Dengan iklan online secara umum, dan dengan kemampuan untuk menargetkan mikro pemilih melalui media sosial berdasarkan data demografis yang terperinci, media sosial dapat membantu dan menghambat kemampuan kampanye politik untuk menargetkan pemilih mereka.

Juga, kampanye politik membutuhkan data yang baik untuk membuat model pemilih yang mungkin, yang mereka gunakan untuk membuat pemilih keluar dan membujuk pemilih untuk memilih calon mereka.

Sepertinya pengguna TikTok menghasilkan banjir data buruk untuk kampanye Trump. Kegiatan semacam ini memaksa kampanye untuk menghabiskan waktu dan uang membersihkan data mereka.
 

INTEGRITAS PEMILU

Kekuatan media sosial juga menghadirkan tantangan bagi integritas pemilu. Entitas yang terkait dengan pemerintah Rusia dilaporkan bertanggung jawab untuk menyebarkan kampanye disinformasi besar-besaran yang kemungkinan mempengaruhi pemilu 2016.

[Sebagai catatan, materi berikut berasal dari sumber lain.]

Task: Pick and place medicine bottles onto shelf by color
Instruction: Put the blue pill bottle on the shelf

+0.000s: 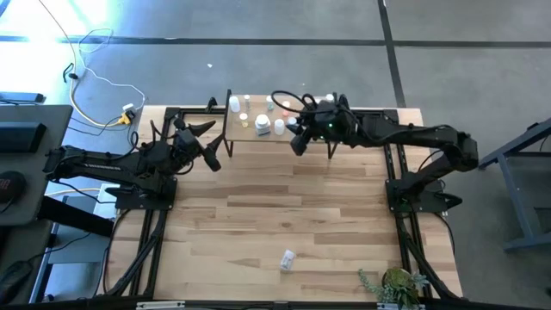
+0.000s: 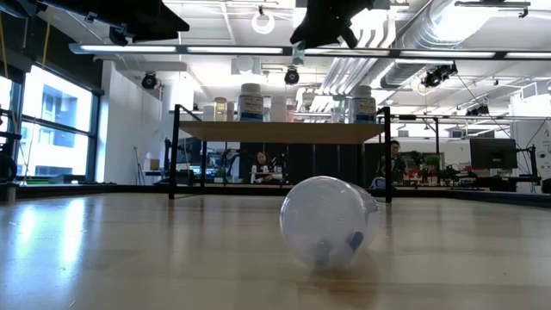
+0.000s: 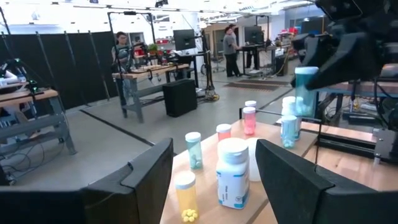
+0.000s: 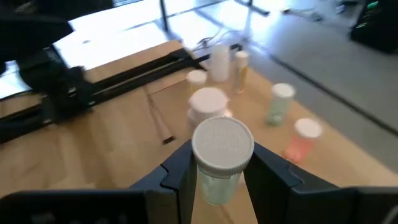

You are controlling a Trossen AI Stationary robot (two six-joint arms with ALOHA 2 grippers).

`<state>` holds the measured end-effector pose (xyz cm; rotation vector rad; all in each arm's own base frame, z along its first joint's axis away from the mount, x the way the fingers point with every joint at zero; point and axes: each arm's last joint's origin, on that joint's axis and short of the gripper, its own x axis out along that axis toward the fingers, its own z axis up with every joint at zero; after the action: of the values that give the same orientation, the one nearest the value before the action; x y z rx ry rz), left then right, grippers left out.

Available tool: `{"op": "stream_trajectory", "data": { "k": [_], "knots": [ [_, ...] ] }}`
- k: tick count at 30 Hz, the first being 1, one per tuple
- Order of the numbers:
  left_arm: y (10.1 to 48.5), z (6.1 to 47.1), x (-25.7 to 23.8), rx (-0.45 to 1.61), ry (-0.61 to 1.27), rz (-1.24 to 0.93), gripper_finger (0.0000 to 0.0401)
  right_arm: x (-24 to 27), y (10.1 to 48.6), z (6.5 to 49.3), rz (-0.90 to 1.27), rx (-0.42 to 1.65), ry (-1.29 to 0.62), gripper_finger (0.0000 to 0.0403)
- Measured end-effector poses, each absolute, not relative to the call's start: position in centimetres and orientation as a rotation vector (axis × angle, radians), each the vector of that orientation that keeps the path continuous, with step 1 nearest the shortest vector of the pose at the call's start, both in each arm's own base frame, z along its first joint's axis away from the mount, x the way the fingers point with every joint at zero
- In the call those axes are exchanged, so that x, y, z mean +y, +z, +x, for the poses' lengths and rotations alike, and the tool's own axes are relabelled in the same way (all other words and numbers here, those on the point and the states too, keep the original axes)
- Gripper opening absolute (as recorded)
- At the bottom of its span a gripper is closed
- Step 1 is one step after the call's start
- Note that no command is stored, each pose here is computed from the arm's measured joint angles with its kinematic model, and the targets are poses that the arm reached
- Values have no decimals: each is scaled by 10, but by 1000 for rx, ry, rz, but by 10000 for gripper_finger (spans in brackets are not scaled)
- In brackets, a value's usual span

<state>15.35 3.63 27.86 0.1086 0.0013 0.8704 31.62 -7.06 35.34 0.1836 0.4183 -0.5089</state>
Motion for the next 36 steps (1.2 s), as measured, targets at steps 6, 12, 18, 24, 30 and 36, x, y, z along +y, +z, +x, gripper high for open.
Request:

Komite Senat menyimpulkan bahwa "operasi ini menggunakan iklan yang ditargetkan, artikel berita yang sengaja dipalsukan, konten yang dihasilkan sendiri, dan alat platform media sosial" untuk secara sengaja memanipulasi persepsi jutaan orang Amerika.

Demikian juga, fenomena Tulsa menggarisbawahi bahwa jika mudah bagi sekelompok remaja untuk mempengaruhi jumlah pemilih dalam kampanye, seberapa mudahkah bagi aktor asing untuk ikut campur dalam proses pemilihan?

Proses pemilihan, termasuk bagaimana kampanye dan pengamat mengumpulkan informasi politik, rentan terhadap informasi yang salah dan troll yang terkoordinasi.

Media sosial menguatkan jangkauan dan jangkauan tindakan yang tersedia untuk aktor politik yang terorganisir dengan baik, terlibat dan berjejaring, apa pun niat mereka. Dengan pandemi yang secara signifikan meningkatkan ketergantungan masyarakat pada internet, kekhawatiran ini cenderung meningkat.

Pertanyaannya adalah, ketika dikombinasikan dengan filter algoritmik dan disinformasi, bagaimana kekuatan-kekuatan ini membentuk politik protes dan aksi demokrasi di tahun-tahun mendatang?

**)Anjana Susarla adalah Profesor Sistem Informasi di Michigan State University. Komentar ini pertama kali muncul di The Conversation.